(U.S. Air Force Photo by Airman Jackson N. Haddon)ALTUS AIR FORCE BASE, Okla. — The year was 2013; the President of the United States was flying to Israel for Passover and three C-17 Globemaster III’s and one C-5 Galaxy would be accompanying him. Two of the pilots had more than the mission in common; they were brothers.
Capt. Kyle Kellet, C-17 Globemaster III pilot, and Capt. Justin Kellet, C-5 Galaxy pilot, attended college together, went through Reserve Officers’ Training Corps together and then both became pilots. Less than one percent of the population serves in the armed forces, and serving with your sibling is even more uncommon.
Since a young age, the brothers thrived on competition and that has only continued into their careers.

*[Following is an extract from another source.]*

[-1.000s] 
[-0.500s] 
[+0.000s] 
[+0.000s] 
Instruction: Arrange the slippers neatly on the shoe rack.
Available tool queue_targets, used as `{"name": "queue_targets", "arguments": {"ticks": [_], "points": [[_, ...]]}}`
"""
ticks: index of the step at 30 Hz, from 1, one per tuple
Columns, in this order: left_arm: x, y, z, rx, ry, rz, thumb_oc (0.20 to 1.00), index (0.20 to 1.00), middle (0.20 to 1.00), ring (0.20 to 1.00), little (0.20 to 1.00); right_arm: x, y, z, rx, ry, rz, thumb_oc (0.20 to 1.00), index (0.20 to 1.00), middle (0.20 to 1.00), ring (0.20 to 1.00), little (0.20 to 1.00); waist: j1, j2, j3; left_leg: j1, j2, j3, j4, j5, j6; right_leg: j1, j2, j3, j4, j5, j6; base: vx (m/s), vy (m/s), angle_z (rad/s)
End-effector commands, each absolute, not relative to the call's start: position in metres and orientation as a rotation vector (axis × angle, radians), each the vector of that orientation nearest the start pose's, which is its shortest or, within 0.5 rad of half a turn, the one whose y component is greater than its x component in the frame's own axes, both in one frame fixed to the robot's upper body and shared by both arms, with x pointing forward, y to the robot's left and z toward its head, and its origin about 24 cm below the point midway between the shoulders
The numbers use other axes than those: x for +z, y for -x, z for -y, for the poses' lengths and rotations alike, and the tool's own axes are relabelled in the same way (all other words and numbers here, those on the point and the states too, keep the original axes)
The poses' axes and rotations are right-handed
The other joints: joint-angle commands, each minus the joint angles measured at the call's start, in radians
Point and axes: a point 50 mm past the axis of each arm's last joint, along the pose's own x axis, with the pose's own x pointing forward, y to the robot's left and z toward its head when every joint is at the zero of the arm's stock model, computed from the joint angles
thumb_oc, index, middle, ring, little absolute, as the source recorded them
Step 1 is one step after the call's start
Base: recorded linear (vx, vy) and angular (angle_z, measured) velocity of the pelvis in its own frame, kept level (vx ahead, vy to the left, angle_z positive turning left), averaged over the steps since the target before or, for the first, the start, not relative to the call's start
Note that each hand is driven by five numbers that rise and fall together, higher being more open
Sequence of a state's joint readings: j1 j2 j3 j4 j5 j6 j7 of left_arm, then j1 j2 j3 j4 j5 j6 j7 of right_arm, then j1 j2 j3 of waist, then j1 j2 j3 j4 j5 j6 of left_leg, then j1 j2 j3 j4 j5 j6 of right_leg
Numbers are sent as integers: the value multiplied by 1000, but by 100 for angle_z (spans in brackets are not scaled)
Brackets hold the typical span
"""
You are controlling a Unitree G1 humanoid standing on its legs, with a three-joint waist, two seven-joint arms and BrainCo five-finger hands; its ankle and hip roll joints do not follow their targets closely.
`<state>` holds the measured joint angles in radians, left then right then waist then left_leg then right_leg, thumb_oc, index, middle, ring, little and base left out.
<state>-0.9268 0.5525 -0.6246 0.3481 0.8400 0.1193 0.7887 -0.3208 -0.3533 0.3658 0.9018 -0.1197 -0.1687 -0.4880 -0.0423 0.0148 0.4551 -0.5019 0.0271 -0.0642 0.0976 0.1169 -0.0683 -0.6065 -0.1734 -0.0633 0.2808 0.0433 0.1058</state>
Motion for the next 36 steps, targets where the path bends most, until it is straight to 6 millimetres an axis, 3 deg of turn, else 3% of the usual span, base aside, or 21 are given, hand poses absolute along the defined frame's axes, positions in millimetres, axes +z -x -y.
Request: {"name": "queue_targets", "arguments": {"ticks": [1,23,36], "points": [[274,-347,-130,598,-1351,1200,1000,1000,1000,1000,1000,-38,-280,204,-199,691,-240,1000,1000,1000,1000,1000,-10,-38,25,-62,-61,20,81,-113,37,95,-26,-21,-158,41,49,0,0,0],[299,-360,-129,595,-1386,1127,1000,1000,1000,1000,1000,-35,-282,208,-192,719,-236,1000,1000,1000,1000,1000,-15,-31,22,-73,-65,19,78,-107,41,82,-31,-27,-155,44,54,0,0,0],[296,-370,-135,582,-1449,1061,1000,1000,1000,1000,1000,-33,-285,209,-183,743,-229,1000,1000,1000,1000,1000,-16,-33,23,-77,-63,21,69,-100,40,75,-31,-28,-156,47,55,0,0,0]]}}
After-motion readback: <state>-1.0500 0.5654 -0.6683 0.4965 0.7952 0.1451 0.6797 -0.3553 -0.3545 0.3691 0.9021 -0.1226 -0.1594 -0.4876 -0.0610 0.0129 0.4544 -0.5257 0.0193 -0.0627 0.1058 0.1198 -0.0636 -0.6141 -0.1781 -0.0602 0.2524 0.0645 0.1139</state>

“With everything we do, we always try to one up one another,” Kyle said. “Joining the military has not changed that.”
With only 13 months between them, where one went the other soon followed.
“We were attached at the hip growing up,” Justin said. “We played sports together, both attended the University of Nebraska where we lived with one another, and later, went through ROTC together to eventually became pilots.”
Growing up with Air Force roots, the brothers completed ROTC, both qualifying to be pilots. They went on to different aircrafts and different bases but kept in contact the best they could.
“The first few years at our first assignments on opposite sides of the country, I saw Justin more than I saw anyone else in my family,” Kyle said. “Because of the nature of this job, it was kind of crazy seeing him more often than the rest of my family.”
In recent years however, things have changed. The duo started to have some troubles meeting up. Between family, mission requirements, and being on separate coasts made finding time together vastly more difficult. However, the Air Force was not done bringing the brothers together again.
“I flew C-5’s for the last four years out of Dover and had the opportunity to apply for a Career Broadening Cross Flow Program,” Justin said. “I was lucky enough to get picked up and now I get to learn how the other half of Air Mobility Command works and go fly tankers. I just had my second flight a few days ago and Kyle was my first refuel.”
Though the brothers are headed in different directions, they’ll always have time for a little competition with each other.
“There will always be something, I think. It’s been a trend with us since we were kids,” Kyle said. “Even basic tasks become, ‘Well, I bet I can do that faster than you.’ It’s just a brotherly competition no matter what we do.”
The brothers may go their separate ways throughout their careers, but the competitions they have and the opportunities given by the Air Force will always keep them together.